マスターの独り言

大阪市立桃山病院感染病棟

昭和時代に大阪市立桃山病院という病院がありました。明治コレラ流行の頃設立の桃山避病院が発祥の病院で、現在は市立感染センターになったらしいです。

昭和か平成の変わり目だった頃のこと、母から父がウイルス感染で倒れて市立病院に入院したと連絡が入りました、頑強だった父がかなり重篤状況だとのこと。その頃拠点長になった頃で早朝から深夜まで仕事漬けで、やっと数日後仕事が21時頃に終えられたので京都から車で飛ばしました。大阪は育った地なので大阪市立病院の場所は知っていました。病院に着いたので、何号室か母に問い合わせたら「大阪市立桃山病院」でした。 

地図で探して到着したら夜の22時でした。 明治時代に創立され昭和12年改築された戦前の建物といういとで蔦が絡まる廃墟ビル的外観でした。入口は閉まっていて地下駐車場の入口がありました。古い建物で地下駐車場があるのも不思議でした。暗い駐車場で止られる台数はわずかでした。鉄の扉があったので開けて中に入るとさらに真っ暗で非常用電灯を頼りに父の病室を目指しました。上階の感染病棟だと聞いていました。いくつか部屋を通り抜けました古風なエレベータに辿り付きました。父が倒れて大変だとの思いが無ければ途中で引き返していていました。内蔵のホルマリン漬けガラス容器が棚一面に並べられているホラー映画みたいな場所を通り抜けなければならなかったです(地下迄車が入れるようにした理由が分かった気がしました)。 

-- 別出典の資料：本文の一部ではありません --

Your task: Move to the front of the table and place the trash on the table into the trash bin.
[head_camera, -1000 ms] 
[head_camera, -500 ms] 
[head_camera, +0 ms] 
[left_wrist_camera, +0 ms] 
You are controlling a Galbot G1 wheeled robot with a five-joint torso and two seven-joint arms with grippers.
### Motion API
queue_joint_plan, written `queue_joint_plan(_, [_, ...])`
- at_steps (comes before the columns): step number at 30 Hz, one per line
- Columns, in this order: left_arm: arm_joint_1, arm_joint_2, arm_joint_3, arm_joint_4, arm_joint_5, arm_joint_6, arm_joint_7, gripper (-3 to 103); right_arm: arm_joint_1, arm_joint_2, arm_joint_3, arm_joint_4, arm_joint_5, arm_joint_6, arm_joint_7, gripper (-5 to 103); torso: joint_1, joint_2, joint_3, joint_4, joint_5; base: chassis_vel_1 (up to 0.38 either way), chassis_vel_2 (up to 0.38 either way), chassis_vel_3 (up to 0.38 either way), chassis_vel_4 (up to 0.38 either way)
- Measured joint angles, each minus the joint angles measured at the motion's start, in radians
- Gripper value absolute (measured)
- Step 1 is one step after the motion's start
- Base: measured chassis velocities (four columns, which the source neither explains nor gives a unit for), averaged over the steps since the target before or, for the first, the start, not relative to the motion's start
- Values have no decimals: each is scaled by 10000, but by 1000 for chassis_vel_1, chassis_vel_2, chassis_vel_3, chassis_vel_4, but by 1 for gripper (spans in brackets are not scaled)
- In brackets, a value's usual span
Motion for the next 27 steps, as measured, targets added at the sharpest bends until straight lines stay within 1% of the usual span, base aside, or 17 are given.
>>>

エレベータを降りるとやはり薄暗く、ナースステーションのようなものは見当たらず左右に病室がずっと並んでいました。父の病室を入ると横にうずくまっている父が目に入りました。顔は骨と皮の状態で身体も子供にようにベットの上で縮こまっていました。
声を掛けるも反応はなく話せる状態でなかったでした。臭うので見ると便をしていました。処置をして身体も拭きました。よくこんなことが出来るなと思いました。父は少し気が付いている気配があるものの、殆ど意識がなく何をされているか分からないようでした、その方が父の尊厳に好都合でした。そんな状況だったので何も話すせず病室を出ました。
病名は「はいけっしょう」と母から聞いて、肺気胸の病気程度だと考えていたので父の状態にはびっくりしましたが、あとから「敗血症」と知りました。 

新型コロナ感染患者は敗血症となり重症化するとのニュースを聞いて突然思い出しました。大阪市立桃山病院感染病棟へ父が入院したこと、結核は昔の小説にだけ登場する病気でなく、今も存在していいて患者を収容している感染病棟もがある事に驚いたことなど・・。  

母は肺が弱く常時酸素ボンベを引きずっていました、ある日肺の病気が原因で突然他界しました。 思い出したくない思い出で、兄弟と会うとつい思い出してしまうので会わないようしていますが、新型コロナが思い出させました・・。